Déboutonner la soie de ton silence : Recueil de poèmes de Souad Labbize
Par Djalila Dechache
Un tel ouvrage se découvre en plusieurs étapes, par plusieurs facettes, le titre d’abord s’apparente à l’invitation de visualiser l‘étoffe sans pareille d’un habit. La couverture est soyeuse, originale, couleur beige perlé que l’on porte sur le visage pour accrocher la lumière, elle se déplie tel un carnet rare au toucher particulier.
En couverture apparait une jeune femme brune, pensive, intérieure.
Puis le texte se dévide telle une pelote, voici un extrait : « Viens donc avec l‘amphore magique le couinement des heures cesse quand tu verses une goutte de ton huile dans la poulie accrochée au plafond de l’insomnie ».
On se demande qui a bien pu dire de telles phrases et dans quelles circonstances ?
Une parure extraordinaire avec des mots ordinaires.
Ce n’est pas un recueil poétique comme les autres, comme ceux que l‘on feuillète parfois sur les étals de librairies.
Ici c’est autre chose : c’est un texte vocal, il est adressé à une personne absente qui a existé.
C’est un monologue d’amour, pas l‘amour torturé qui se morfond ou cherche à établir des comptes.
Non, c’est un amour conscient, clairvoyant qui imbrique des moments vécus pleins de sensualité, de sensations physiques, de gestes effleurés, de touchers subtils.
Souad Labbize est une amoureuse de la vie, de mots, dédiés à l’autre, l’absent, de rendez-vous manqués. C’est un voyage, une expérience, une traversée maritime.
Ce texte est un collier comme le fut le texte dédié à la Colombe du grand poète cordouan Ibn Hazm, « Le collier de la colombe » chaque perle, chaque page est une évocation particulière.
Souad Labbize écrit au-dessus des nuages, en cela elle rejoint le texte de Mahmoud Darwich » Comment écrire au-dessus des nuages le legs des miens » .
Un voyage sans retour
Cette femme, Souad Labbize aime comme personne, il y a de la mystique, de la rêverie, des visions, des images et des symboles, il y a de la chair et des larmes et du sang et de l’eau et du pain, de l‘imagination, de la rêverie, du souffle, des traces et du coeur et de la voix de l‘aimé et de l‘amante, son haleine, des pas, et du désir, du blues, du Raï ce fameux blues algérien né à Oran.
La mer, l’horizon, pas de peine telle que le commun des mortels la conçoit, c’est une autre peine qui s‘engouffre dans les entrelacs de son écriture.
Avec elle on s’embarque sur un voilier sans destination connue, peu importe, le voyage est tellement plus beau, plus sensitif, plus merveilleux.

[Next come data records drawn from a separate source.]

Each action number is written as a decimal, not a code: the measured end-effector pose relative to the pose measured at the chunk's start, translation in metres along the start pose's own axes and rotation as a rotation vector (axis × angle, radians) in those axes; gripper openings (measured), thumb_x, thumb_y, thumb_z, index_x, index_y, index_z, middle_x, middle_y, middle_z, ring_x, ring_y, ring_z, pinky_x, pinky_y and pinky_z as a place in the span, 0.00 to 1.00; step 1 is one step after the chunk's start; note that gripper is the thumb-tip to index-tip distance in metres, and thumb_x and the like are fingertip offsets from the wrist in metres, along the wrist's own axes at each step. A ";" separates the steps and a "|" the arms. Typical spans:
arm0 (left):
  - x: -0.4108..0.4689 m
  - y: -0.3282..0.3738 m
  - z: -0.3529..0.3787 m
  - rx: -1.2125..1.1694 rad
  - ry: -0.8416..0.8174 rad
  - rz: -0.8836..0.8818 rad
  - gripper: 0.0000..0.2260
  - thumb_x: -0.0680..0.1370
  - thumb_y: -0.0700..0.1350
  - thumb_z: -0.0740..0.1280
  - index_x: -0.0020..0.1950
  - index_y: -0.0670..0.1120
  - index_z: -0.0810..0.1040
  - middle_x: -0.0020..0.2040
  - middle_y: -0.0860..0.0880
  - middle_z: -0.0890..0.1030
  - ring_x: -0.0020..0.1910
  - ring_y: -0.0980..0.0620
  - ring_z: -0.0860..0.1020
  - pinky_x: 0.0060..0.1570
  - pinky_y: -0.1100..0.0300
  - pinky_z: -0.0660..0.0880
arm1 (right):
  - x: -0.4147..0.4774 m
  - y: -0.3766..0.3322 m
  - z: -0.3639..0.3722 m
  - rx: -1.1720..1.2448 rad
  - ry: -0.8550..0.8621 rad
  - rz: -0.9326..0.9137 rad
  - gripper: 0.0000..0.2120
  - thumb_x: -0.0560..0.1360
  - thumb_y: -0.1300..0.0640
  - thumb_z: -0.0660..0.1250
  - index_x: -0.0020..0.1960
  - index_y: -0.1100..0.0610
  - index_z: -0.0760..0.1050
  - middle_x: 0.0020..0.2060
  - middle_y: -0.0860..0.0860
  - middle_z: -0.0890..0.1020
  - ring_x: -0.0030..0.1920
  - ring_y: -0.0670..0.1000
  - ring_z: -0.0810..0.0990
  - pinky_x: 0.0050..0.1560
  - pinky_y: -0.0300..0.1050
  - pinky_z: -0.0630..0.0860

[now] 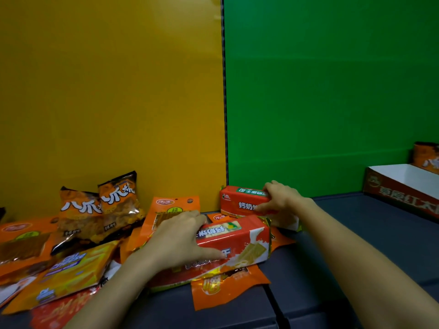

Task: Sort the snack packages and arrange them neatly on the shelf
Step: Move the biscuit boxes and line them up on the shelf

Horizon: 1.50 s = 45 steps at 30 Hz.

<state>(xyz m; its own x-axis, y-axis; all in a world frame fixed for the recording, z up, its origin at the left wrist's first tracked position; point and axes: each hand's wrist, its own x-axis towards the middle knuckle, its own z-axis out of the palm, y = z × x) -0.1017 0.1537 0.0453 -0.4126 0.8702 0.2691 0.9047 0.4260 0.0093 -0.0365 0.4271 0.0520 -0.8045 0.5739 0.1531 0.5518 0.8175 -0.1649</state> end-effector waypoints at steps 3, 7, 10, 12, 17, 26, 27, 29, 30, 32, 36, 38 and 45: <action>0.001 0.001 -0.008 0.016 0.030 0.010 0.33 0.65 0.72 0.63 0.62 0.53 0.69 0.58 0.57 0.75 0.55 0.58 0.74 0.49 0.66 0.71 | -0.009 0.001 -0.012 -0.028 0.088 -0.013 0.32 0.67 0.39 0.71 0.64 0.54 0.68 0.58 0.52 0.74 0.58 0.54 0.75 0.55 0.49 0.72; 0.008 0.009 -0.034 0.004 0.084 0.027 0.31 0.64 0.72 0.63 0.57 0.52 0.71 0.54 0.56 0.76 0.48 0.58 0.75 0.44 0.64 0.72 | -0.035 0.010 -0.044 -0.005 0.181 0.008 0.31 0.68 0.39 0.70 0.64 0.54 0.69 0.59 0.52 0.74 0.58 0.54 0.75 0.55 0.49 0.72; 0.019 0.023 -0.050 -0.006 0.155 0.048 0.32 0.63 0.72 0.63 0.57 0.51 0.72 0.52 0.55 0.76 0.46 0.56 0.73 0.42 0.61 0.71 | -0.064 0.026 -0.068 -0.003 0.259 0.045 0.30 0.68 0.41 0.70 0.64 0.54 0.69 0.59 0.53 0.74 0.59 0.55 0.74 0.55 0.48 0.70; 0.027 0.037 -0.053 -0.037 0.177 0.092 0.34 0.60 0.74 0.61 0.55 0.51 0.74 0.50 0.54 0.75 0.45 0.55 0.72 0.41 0.60 0.70 | -0.089 0.041 -0.082 -0.002 0.294 0.081 0.31 0.67 0.39 0.70 0.63 0.55 0.70 0.58 0.54 0.74 0.58 0.55 0.74 0.56 0.49 0.71; 0.051 0.093 -0.047 -0.109 0.152 0.243 0.30 0.61 0.72 0.65 0.53 0.53 0.74 0.47 0.55 0.74 0.45 0.53 0.73 0.44 0.58 0.72 | -0.164 0.088 -0.104 -0.058 0.322 0.212 0.32 0.68 0.40 0.71 0.64 0.58 0.70 0.58 0.55 0.75 0.56 0.54 0.74 0.54 0.46 0.72; 0.092 0.251 -0.034 -0.167 0.067 0.584 0.27 0.62 0.72 0.65 0.49 0.53 0.75 0.47 0.54 0.76 0.46 0.51 0.75 0.40 0.58 0.69 | -0.304 0.203 -0.123 -0.106 0.374 0.551 0.33 0.66 0.38 0.71 0.64 0.53 0.70 0.60 0.52 0.75 0.58 0.53 0.75 0.54 0.47 0.72; 0.094 0.269 -0.033 -0.185 0.066 0.607 0.27 0.62 0.72 0.65 0.49 0.53 0.75 0.46 0.54 0.76 0.46 0.52 0.75 0.40 0.59 0.69 | -0.317 0.218 -0.126 -0.110 0.379 0.579 0.33 0.66 0.38 0.71 0.64 0.53 0.70 0.60 0.52 0.75 0.58 0.53 0.75 0.56 0.49 0.73; 0.100 0.304 -0.029 -0.225 0.073 0.647 0.26 0.62 0.72 0.66 0.48 0.53 0.75 0.45 0.55 0.76 0.45 0.52 0.75 0.39 0.59 0.69 | -0.343 0.249 -0.132 -0.107 0.391 0.629 0.32 0.67 0.39 0.71 0.64 0.53 0.70 0.60 0.52 0.75 0.58 0.53 0.75 0.57 0.51 0.73; 0.103 0.322 -0.027 -0.236 0.079 0.665 0.26 0.62 0.72 0.66 0.47 0.53 0.76 0.45 0.55 0.77 0.45 0.52 0.76 0.40 0.58 0.70 | -0.355 0.265 -0.135 -0.106 0.402 0.650 0.32 0.67 0.39 0.72 0.64 0.54 0.70 0.59 0.52 0.75 0.57 0.52 0.75 0.57 0.51 0.74; 0.109 0.360 -0.021 -0.230 0.087 0.696 0.28 0.62 0.72 0.66 0.48 0.51 0.76 0.46 0.54 0.78 0.45 0.51 0.76 0.41 0.58 0.71 | -0.377 0.299 -0.142 -0.095 0.419 0.683 0.32 0.66 0.39 0.72 0.64 0.54 0.71 0.58 0.52 0.76 0.54 0.50 0.75 0.55 0.50 0.75; 0.125 0.441 -0.007 -0.239 0.074 0.728 0.28 0.62 0.72 0.66 0.48 0.51 0.75 0.46 0.54 0.78 0.45 0.51 0.75 0.39 0.58 0.68 | -0.415 0.370 -0.158 -0.092 0.434 0.742 0.33 0.65 0.39 0.73 0.64 0.54 0.70 0.58 0.51 0.77 0.56 0.51 0.76 0.57 0.53 0.76; 0.132 0.480 -0.001 -0.262 0.058 0.731 0.26 0.62 0.71 0.67 0.48 0.52 0.74 0.45 0.54 0.76 0.44 0.52 0.74 0.39 0.58 0.68 | -0.433 0.404 -0.167 -0.088 0.448 0.763 0.33 0.65 0.40 0.73 0.64 0.54 0.70 0.58 0.51 0.76 0.55 0.50 0.76 0.57 0.51 0.77; 0.168 0.598 0.023 -0.270 0.048 0.704 0.31 0.61 0.72 0.67 0.52 0.51 0.77 0.50 0.53 0.80 0.44 0.53 0.76 0.40 0.59 0.71 | -0.472 0.513 -0.187 -0.072 0.446 0.820 0.32 0.66 0.40 0.72 0.64 0.54 0.70 0.59 0.51 0.76 0.57 0.51 0.77 0.56 0.51 0.77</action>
<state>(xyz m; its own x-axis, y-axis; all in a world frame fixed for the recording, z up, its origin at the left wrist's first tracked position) 0.3674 0.5607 0.0739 0.2720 0.8999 0.3408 0.9501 -0.3075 0.0536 0.6671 0.5848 0.0778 -0.0074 0.9258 0.3779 0.9337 0.1417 -0.3288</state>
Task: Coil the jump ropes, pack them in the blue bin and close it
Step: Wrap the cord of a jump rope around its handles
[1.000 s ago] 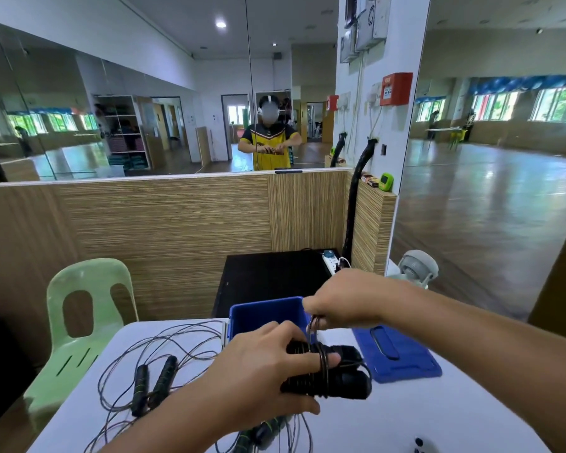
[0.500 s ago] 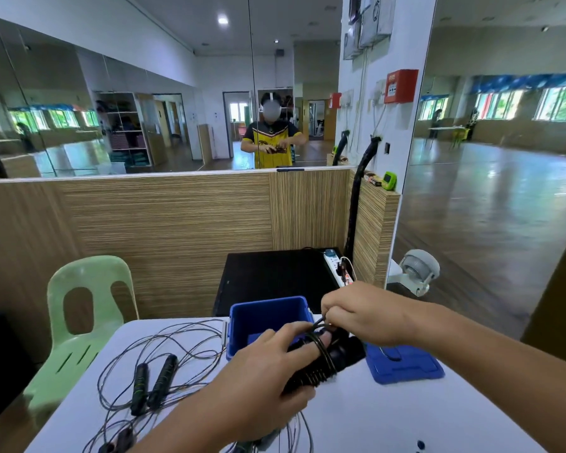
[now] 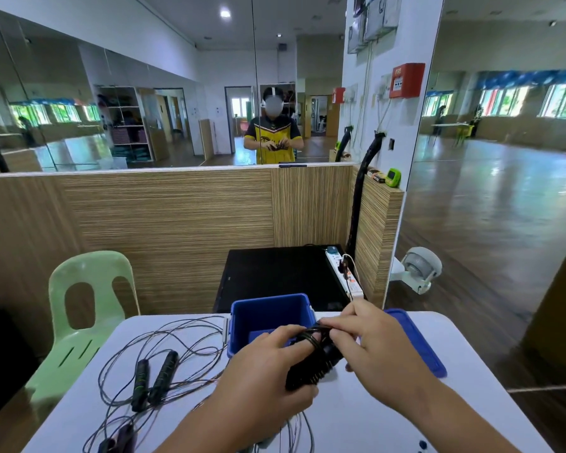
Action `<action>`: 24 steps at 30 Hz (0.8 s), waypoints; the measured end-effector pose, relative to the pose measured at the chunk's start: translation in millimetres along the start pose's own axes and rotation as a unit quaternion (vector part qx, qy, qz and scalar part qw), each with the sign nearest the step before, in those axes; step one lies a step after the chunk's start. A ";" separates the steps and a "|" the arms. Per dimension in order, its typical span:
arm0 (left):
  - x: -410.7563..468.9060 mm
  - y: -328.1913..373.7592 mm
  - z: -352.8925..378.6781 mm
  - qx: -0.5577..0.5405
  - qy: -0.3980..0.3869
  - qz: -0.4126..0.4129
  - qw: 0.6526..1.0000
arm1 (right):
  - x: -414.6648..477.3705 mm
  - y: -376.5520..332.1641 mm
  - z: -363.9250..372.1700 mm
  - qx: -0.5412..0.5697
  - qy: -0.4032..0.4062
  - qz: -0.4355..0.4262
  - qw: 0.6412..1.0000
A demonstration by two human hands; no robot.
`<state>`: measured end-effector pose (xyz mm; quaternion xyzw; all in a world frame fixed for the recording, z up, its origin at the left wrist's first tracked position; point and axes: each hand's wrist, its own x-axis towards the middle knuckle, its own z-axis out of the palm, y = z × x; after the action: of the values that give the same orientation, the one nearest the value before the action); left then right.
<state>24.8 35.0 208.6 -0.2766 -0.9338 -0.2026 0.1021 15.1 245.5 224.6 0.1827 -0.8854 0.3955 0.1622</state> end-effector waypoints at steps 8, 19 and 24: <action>1.3 7.5 1.1 -0.033 0.025 -0.064 0.997 | -21.5 5.2 27.4 -0.035 0.106 -0.067 0.991; -0.1 23.5 11.3 0.097 0.004 -0.134 0.986 | -17.5 -2.0 48.1 -0.151 0.062 -0.028 0.986; 1.0 24.4 14.5 0.108 -0.007 -0.156 0.982 | -15.1 -3.5 59.4 -0.206 0.076 -0.028 0.975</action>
<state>36.4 60.4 203.7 -0.1159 -0.9827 -0.1121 0.0917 21.6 201.2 182.6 0.1392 -0.9275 0.2132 0.2737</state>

Souad Labbize touche notre être le plus profond comme un murmure dont les sonorités nous suivent longtemps après les avoir entendues.
Il y a le texte et il y a sa musicalité, sa cadence décuplées lorsque lu à voix haute, pour soi d’abord.
Ce texte me rappelle aussi un livre du critique et homme de théâtre Georges Banu « L’acteur qui ne revient pas ».
En effet, il y a parfois des rôles au théâtre du Japon qui vous prennent tout et vous empêchent de revenir au monde réel par leur intensité et leur capacité à vous engloutir.
Même la carte postale en guise de marque-page poursuit l‘errance pour nous dire :
« J’ai pisté les traces
Quelques indices
Sur la neige d’une nuit
Le désir courait plus vite
Que mes jambes
Mon haleine fiévreuse
Faisait fondre
L’empreinte de tes pas. ».
Sublime de beauté et de justesse.
« Déboutonner la soie de ton silence » est une symphonie poétique de l’amante.
Déboutonner la soie de ton silence, poétique trilingue de Souad Labbize, traduit en arabe Rahil Bali, en anglais Susanna Lang, Linogravure Maud Leroy d’après une oeuvre d’Annie Kurdjian Editions Les Lisières 114 p, 2025.